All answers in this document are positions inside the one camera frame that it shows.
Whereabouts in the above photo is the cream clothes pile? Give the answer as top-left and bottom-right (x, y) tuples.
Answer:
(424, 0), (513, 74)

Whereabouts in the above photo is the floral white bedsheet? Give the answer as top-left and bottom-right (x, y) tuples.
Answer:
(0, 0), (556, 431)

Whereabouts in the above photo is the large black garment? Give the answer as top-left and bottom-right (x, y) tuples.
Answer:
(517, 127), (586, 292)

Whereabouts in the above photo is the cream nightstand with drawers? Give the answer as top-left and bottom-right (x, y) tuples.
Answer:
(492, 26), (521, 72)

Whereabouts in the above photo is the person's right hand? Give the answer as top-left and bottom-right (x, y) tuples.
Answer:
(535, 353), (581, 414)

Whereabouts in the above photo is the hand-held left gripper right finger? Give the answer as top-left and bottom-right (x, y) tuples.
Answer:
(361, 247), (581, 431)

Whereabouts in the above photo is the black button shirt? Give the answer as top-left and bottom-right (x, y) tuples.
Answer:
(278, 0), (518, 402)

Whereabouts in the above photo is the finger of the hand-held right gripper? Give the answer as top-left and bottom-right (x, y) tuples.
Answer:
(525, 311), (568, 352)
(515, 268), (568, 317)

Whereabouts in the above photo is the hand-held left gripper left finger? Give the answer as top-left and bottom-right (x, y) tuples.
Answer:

EXERCISE DETAILS
Scan the material above. Copy each line that holds the word "black".

RESULT
Whereabouts in the above photo is the large black garment? Give the answer as top-left and bottom-right (x, y) tuples.
Whereabouts in the above photo is the black button shirt? Give the answer as top-left and bottom-right (x, y) tuples.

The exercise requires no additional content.